If you’d like to play around with your retirement date, head back to the Time tab and try pushing back your last work day to see how that timing affects your annual retirement income in the Future View tab.
And if you’d like to see how your nest egg will fare if you reduce your monthly expenses, simply make adjustments to each expenditure you can reduce in the Budget Data tab. Under that tab, you can change the amounts you pay monthly, put an end date on monthly expenditures that you intend to stop making, or even adjust the amount of inflation you expect to see per year. Each of these adjustments will affect your annual retirement income and you can see those changes in the Future View tab.
Invite your spouse to see how each of these changes affect the Future View. Even for someone who is less than enthused about inputting numbers, there is something very satisfying about seeing the changes you can make to your future finances with little tweaks today. The RBC spells out exactly what to expect for your annual retirement income by year, which means that satisfying sense of improvement feels very real.

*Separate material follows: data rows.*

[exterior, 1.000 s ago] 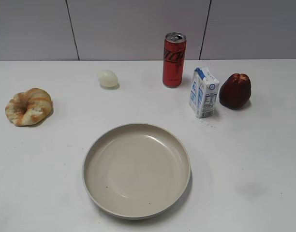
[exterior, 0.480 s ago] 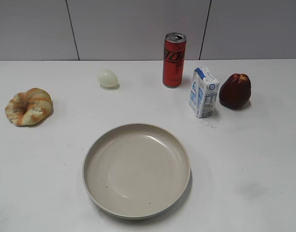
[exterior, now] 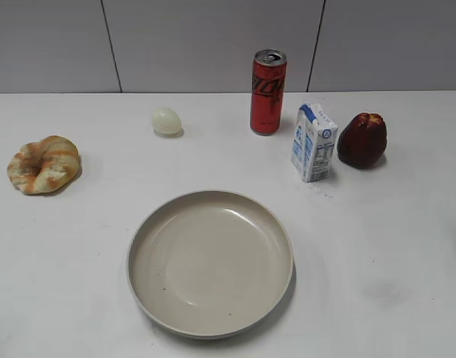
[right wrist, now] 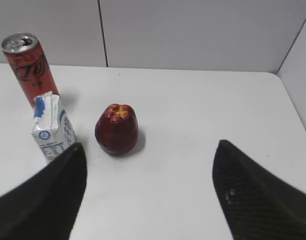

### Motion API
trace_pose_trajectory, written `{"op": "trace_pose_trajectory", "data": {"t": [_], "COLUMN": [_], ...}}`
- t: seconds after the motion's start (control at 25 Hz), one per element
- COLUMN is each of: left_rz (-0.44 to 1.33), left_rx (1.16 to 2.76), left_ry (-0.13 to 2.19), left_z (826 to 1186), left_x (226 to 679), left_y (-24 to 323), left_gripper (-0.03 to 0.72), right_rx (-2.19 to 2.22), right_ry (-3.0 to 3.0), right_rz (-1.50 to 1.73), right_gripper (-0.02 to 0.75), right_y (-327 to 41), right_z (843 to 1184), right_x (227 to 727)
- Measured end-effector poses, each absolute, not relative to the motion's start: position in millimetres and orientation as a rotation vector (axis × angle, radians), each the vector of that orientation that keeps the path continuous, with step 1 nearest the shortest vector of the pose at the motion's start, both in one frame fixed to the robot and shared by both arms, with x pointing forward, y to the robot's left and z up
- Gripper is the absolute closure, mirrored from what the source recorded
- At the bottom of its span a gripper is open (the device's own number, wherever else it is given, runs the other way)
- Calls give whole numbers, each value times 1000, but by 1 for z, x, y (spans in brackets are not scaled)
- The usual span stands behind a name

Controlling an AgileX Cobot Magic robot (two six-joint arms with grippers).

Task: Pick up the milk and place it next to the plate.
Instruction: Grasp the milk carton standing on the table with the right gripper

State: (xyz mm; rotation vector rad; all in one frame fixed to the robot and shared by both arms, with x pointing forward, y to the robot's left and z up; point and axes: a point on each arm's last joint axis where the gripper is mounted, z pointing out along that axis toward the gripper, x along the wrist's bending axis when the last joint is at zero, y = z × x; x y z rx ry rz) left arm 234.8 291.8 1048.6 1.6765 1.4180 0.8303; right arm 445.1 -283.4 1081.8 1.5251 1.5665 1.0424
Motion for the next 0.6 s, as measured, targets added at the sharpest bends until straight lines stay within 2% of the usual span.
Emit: {"op": "trace_pose_trajectory", "data": {"t": [0.28,0.6], "left_rz": [830,830], "left_rx": [1677,1677], "left_ry": [1418,1418], "left_z": [1049,1049], "left_x": [235,235], "left_y": [292,292], "left_gripper": [461,461], "right_rx": [1544,1681], "right_ry": [1999,2281], "right_rz": [876,623], "right_gripper": [117,106], "right_y": [-217,-175], "right_z": [1070,1020], "right_x": [545,636]}}
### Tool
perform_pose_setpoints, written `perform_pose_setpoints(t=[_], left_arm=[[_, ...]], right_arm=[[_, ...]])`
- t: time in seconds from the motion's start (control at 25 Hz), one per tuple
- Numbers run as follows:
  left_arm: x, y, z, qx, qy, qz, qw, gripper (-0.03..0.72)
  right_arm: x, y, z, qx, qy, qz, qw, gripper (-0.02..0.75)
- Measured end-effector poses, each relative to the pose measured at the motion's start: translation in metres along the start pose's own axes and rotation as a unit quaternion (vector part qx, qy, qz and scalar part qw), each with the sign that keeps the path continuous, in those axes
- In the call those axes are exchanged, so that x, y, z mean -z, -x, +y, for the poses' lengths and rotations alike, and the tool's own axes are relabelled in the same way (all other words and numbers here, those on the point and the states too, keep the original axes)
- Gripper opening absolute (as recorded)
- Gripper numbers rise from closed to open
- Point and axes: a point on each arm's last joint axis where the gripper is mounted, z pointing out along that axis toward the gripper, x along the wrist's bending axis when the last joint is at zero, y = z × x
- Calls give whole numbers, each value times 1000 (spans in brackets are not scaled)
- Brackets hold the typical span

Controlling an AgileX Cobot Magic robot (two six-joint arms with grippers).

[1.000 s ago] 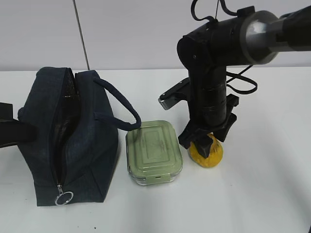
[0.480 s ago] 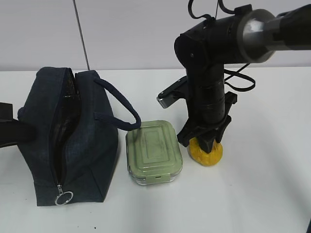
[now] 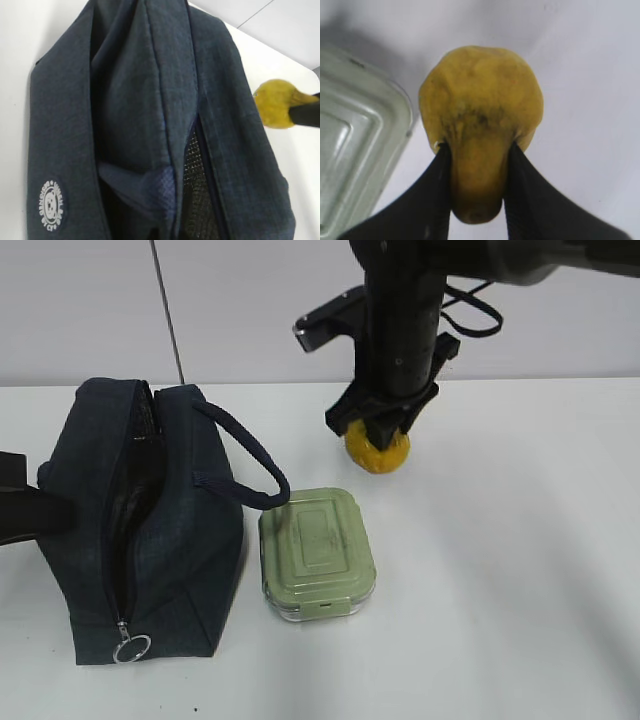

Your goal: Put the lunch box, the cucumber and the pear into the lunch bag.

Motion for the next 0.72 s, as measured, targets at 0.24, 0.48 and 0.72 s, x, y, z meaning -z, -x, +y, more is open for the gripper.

Money, Marriage, and Retirement
It’s natural for one spouse to take over a task because the other spouse isn't interested in it, and that seems especially true with financial planning. But retirement planning needs to be a joint endeavor, even if you usually do the lion’s share of financial tasks.
Using the Retirement Budget Calculator’s powerful organization and projection tools can help you bring a reluctant spouse on board with your retirement planning. By centering your initial conversations around big dreams, using the calculator to plan for those dreams, and showing your spouse how you can easily affect your future retirement income with small changes, you’ll soon be planning your ideal second act together.